### [WHAT YOU WILL DO]
From the first line of the records down to the one that holds "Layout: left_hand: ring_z", transcribe each line exactly and add nothing.

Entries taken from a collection
-- Opening Marker --

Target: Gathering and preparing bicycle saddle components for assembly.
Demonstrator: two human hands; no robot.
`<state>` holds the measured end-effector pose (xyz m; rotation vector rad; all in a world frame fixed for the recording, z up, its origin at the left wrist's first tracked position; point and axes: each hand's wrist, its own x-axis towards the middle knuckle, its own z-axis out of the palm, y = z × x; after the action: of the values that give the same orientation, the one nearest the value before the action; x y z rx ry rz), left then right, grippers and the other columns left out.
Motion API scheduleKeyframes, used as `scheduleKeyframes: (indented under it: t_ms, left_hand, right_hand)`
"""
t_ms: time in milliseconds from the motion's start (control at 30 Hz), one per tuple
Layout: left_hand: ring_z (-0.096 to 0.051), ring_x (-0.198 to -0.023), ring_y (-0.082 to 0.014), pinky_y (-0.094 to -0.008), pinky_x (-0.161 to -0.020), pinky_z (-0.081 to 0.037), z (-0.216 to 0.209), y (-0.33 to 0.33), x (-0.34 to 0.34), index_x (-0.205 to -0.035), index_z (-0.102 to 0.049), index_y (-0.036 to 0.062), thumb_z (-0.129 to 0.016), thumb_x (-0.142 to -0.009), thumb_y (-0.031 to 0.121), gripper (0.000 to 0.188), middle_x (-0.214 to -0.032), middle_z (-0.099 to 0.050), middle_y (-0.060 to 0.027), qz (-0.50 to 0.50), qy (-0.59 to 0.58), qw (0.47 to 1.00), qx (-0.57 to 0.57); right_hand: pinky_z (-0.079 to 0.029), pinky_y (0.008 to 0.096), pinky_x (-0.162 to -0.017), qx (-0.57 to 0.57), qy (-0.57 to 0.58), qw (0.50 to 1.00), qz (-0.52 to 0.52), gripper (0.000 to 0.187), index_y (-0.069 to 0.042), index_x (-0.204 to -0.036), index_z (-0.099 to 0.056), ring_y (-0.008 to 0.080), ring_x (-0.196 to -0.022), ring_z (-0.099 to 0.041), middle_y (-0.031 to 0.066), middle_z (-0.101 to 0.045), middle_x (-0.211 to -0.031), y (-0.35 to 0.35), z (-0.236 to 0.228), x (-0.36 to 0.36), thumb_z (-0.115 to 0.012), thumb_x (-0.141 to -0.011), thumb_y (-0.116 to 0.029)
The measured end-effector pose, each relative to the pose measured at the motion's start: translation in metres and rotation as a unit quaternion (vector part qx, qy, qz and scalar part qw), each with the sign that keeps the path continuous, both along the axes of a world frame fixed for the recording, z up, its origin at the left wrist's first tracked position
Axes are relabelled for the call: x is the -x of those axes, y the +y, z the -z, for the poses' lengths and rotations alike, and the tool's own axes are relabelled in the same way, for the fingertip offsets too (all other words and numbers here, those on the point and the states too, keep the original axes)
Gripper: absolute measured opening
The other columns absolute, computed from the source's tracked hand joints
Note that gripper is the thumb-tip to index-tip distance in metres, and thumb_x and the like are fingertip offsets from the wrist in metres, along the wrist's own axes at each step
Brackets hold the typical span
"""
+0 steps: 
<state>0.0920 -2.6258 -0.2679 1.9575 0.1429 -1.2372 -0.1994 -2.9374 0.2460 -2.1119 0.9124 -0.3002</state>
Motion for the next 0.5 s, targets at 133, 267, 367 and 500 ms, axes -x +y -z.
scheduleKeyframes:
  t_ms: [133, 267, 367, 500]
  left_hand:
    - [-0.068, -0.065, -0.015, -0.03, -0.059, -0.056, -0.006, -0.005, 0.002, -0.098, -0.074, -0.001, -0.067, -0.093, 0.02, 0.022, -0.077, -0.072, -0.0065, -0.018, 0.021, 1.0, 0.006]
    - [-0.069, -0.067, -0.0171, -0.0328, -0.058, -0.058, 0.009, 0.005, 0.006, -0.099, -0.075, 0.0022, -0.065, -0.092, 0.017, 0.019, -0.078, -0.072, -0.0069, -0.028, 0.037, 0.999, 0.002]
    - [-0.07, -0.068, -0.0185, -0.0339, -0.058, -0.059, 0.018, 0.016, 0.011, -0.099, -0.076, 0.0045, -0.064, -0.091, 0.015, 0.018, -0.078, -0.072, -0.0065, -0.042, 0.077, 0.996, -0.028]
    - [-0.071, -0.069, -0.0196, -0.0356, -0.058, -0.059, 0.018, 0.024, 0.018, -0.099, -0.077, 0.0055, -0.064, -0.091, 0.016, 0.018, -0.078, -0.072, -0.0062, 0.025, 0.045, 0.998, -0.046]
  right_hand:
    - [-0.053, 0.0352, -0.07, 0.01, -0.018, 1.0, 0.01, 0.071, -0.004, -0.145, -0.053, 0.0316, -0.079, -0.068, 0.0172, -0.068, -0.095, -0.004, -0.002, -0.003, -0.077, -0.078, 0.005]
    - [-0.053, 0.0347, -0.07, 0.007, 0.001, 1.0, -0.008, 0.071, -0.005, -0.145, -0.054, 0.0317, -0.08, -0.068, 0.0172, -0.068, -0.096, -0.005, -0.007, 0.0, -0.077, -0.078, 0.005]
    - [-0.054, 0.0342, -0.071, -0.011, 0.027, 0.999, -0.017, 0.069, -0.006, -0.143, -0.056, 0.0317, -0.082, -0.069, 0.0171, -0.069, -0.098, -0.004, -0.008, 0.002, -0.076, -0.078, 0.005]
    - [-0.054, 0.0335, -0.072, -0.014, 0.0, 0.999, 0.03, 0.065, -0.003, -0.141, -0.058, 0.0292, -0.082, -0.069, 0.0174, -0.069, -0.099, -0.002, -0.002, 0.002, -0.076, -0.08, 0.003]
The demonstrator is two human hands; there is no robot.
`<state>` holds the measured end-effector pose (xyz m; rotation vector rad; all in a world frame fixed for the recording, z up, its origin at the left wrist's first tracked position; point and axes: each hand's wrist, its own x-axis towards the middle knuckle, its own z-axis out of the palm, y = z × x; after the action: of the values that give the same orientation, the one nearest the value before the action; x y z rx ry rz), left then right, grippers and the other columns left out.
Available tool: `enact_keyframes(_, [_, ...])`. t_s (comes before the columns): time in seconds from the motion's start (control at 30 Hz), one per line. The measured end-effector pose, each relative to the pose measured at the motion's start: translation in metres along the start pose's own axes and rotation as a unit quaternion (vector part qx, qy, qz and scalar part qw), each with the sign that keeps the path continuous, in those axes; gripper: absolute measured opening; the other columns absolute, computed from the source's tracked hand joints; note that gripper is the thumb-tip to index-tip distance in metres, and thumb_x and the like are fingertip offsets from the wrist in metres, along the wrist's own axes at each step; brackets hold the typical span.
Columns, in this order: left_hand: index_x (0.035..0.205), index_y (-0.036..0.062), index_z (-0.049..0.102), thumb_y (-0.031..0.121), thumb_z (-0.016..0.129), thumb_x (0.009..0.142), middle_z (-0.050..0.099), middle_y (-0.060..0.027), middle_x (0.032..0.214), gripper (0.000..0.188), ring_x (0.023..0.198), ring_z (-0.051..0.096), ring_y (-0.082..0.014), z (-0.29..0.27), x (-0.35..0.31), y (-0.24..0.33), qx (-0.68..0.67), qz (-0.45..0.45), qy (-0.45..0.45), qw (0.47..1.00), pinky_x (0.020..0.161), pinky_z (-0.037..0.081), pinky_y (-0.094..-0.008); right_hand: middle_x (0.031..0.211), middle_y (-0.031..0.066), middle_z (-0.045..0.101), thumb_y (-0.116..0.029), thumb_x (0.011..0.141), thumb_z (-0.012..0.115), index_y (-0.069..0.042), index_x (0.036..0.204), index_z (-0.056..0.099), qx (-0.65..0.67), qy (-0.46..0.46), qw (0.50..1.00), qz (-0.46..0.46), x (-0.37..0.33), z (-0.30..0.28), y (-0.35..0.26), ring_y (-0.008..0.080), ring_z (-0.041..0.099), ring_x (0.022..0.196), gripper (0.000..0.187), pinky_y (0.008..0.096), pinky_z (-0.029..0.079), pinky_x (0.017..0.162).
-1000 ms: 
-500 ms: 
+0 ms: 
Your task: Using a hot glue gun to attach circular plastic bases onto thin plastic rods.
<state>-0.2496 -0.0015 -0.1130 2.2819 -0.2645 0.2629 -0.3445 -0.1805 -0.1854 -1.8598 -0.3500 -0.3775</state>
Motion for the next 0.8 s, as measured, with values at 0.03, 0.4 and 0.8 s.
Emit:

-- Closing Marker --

### [OUTPUT FOR THIS TASK]
Target: Gathering and preparing bicycle saddle components for assembly.
Demonstrator: two human hands; no robot.
`<state>` holds the measured end-effector pose (xyz m; rotation vector rad; all in a world frame fixed for the recording, z up, its origin at the left wrist's first tracked position; point and axes: each hand's wrist, its own x-axis towards the middle knuckle, its own z-axis out of the palm, y = z × x; after the action: of the values that give the same orientation, the one nearest the value before the action; x y z rx ry rz), left then right, grippers and the other columns left out.
Motion API scheduleKeyframes, used as `scheduleKeyframes: (indented under it: t_ms, left_hand, right_hand)`
"""
t_ms: time in milliseconds from the motion's start (control at 30 Hz), one per tuple
Layout: left_hand: ring_z (-0.096 to 0.051), ring_x (-0.198 to -0.023), ring_y (-0.082 to 0.014), pinky_y (-0.094 to -0.008), pinky_x (-0.161 to -0.020), pinky_z (-0.081 to 0.037), z (-0.216 to 0.209), y (-0.33 to 0.33), x (-0.34 to 0.34), index_x (-0.205 to -0.035), index_z (-0.102 to 0.049), index_y (-0.036 to 0.062), thumb_z (-0.129 to 0.016), thumb_x (-0.142 to -0.009), thumb_y (-0.031 to 0.121), gripper (0.000 to 0.188), middle_x (-0.214 to -0.032), middle_z (-0.099 to 0.050), middle_y (-0.060 to 0.027), qz (-0.50 to 0.50), qy (-0.59 to 0.58), qw (0.47 to 1.00), qx (-0.57 to 0.57); right_hand: pinky_z (-0.079 to 0.029), pinky_y (0.008 to 0.096), pinky_x (-0.162 to -0.017), qx (-0.57 to 0.57), qy (-0.57 to 0.58), qw (0.50 to 1.00), qz (-0.52 to 0.52), gripper (0.000 to 0.187), index_y (-0.069 to 0.042), index_x (-0.204 to -0.036), index_z (-0.099 to 0.056), ring_y (-0.008 to 0.080), ring_x (-0.196 to -0.022), ring_z (-0.099 to 0.041), middle_y (-0.031 to 0.066), middle_z (-0.101 to 0.045), middle_x (-0.211 to -0.031), y (-0.35 to 0.35), z (-0.236 to 0.228), x (-0.36 to 0.36), thumb_z (-0.115 to 0.012), thumb_x (-0.141 to -0.011), thumb_y (-0.116 to 0.029)

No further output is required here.